** WHAT IS BEING ASKED **
In the records below, repeat exactly the lines between the line holding "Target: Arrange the" and the line holding "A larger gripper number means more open", inclusive, and drop the pictures.
[[ STUDY MATERIAL open ]]
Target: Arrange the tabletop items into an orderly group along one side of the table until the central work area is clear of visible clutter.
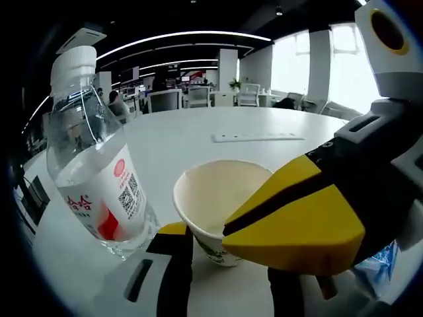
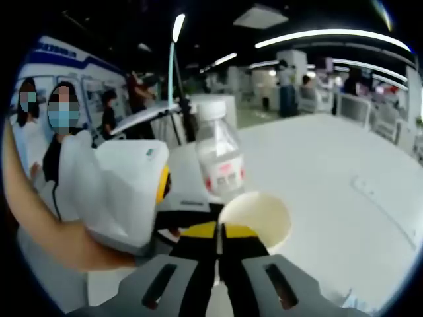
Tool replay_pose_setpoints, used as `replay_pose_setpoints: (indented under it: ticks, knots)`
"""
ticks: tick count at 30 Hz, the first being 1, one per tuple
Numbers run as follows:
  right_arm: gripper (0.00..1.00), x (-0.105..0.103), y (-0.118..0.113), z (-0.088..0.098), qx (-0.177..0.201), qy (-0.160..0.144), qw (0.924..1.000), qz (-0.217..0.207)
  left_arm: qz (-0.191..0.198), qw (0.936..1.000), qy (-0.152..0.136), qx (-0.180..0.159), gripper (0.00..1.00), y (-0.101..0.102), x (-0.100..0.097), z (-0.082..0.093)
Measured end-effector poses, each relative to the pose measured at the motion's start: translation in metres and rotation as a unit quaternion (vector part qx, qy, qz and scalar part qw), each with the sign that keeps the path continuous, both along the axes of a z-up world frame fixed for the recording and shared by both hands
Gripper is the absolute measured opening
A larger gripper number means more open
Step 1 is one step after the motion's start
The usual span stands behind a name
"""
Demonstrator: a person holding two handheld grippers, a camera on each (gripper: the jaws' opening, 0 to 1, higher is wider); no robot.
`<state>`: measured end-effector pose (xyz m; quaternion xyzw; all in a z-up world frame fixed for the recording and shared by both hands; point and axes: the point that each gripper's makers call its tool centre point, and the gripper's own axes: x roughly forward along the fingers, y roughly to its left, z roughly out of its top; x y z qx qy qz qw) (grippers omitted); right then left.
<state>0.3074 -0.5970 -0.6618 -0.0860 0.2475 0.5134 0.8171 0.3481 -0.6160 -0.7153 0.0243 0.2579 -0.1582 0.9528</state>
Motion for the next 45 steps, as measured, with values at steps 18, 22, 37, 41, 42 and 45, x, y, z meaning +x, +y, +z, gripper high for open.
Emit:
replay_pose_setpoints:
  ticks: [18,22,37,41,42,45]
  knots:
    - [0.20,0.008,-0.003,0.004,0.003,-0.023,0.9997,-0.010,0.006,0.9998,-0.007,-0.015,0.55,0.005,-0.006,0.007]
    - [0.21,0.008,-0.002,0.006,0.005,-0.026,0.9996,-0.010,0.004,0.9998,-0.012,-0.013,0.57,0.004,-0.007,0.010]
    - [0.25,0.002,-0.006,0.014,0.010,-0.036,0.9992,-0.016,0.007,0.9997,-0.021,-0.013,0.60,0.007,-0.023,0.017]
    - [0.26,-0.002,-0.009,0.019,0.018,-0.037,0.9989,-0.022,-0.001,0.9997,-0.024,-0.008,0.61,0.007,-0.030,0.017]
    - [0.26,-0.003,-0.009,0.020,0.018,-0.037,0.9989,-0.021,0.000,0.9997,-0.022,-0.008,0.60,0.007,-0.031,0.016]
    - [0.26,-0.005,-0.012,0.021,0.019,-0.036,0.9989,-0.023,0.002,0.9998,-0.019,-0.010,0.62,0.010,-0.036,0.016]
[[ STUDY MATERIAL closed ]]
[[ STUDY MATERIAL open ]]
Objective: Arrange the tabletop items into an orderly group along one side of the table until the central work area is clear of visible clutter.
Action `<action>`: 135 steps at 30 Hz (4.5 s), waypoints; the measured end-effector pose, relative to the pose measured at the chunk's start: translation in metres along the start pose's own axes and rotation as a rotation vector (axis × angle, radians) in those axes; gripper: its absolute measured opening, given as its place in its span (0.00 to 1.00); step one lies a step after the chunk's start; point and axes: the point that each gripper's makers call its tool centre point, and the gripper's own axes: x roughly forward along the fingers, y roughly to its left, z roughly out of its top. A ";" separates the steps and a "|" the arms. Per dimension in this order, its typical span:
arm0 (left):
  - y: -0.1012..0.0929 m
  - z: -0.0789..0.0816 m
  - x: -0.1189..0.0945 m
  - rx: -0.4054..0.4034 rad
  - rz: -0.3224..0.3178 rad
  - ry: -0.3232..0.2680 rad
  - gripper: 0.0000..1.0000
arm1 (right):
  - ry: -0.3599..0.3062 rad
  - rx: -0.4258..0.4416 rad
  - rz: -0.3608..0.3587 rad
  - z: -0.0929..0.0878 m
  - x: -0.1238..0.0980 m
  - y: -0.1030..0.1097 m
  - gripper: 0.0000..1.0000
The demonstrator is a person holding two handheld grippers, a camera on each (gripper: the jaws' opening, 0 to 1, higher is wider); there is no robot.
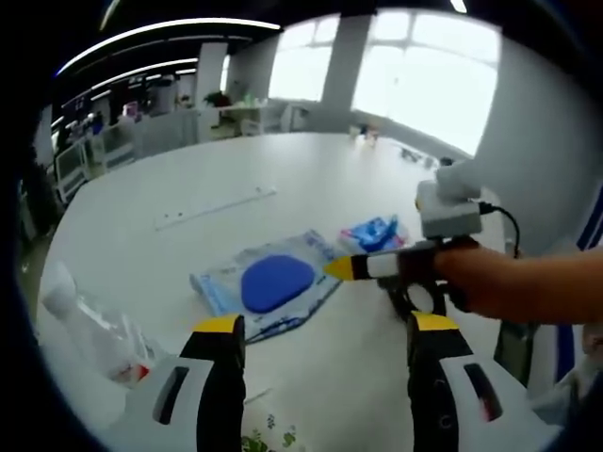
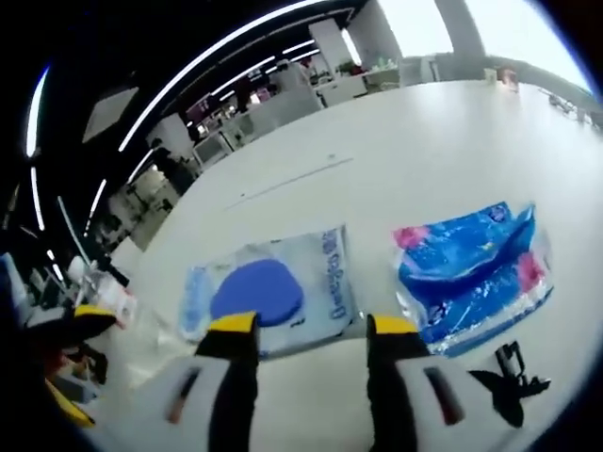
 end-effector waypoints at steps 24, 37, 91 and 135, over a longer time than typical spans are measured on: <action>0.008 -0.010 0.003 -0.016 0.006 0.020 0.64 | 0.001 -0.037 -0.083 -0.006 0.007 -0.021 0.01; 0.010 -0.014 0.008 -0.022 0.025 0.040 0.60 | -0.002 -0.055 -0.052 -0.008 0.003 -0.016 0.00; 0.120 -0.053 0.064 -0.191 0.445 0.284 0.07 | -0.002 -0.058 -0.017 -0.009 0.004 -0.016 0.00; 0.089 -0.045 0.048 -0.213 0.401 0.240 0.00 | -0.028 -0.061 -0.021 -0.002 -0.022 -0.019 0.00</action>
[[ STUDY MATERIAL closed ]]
** RESULT OF THE TASK **
Target: Arrange the tabletop items into an orderly group along one side of the table until the central work area is clear of visible clutter.
Tool replay_pose_setpoints, used as `replay_pose_setpoints: (indented under it: ticks, knots)`
"""
ticks: tick count at 30 Hz, the first being 1, one per tuple
Numbers run as follows:
  right_arm: gripper (0.00..1.00), x (-0.105..0.103), y (-0.118..0.113), z (-0.088..0.098), qx (-0.177..0.201), qy (-0.160..0.144), qw (0.924..1.000), qz (-0.217..0.207)
  left_arm: qz (-0.191..0.198), qw (0.936..1.000), qy (-0.152..0.136), qx (-0.180..0.159), gripper (0.00..1.00), y (-0.101..0.102), x (-0.100..0.097), z (-0.082..0.093)
Measured end-effector poses, each relative to the pose measured at the motion's start: translation in metres and rotation as a unit quaternion (vector part qx, qy, qz and scalar part qw), each with the sign that keeps the path continuous, both along the axes of a z-up world frame fixed for the recording and shared by both hands
Gripper is the absolute measured opening
A larger gripper number means more open

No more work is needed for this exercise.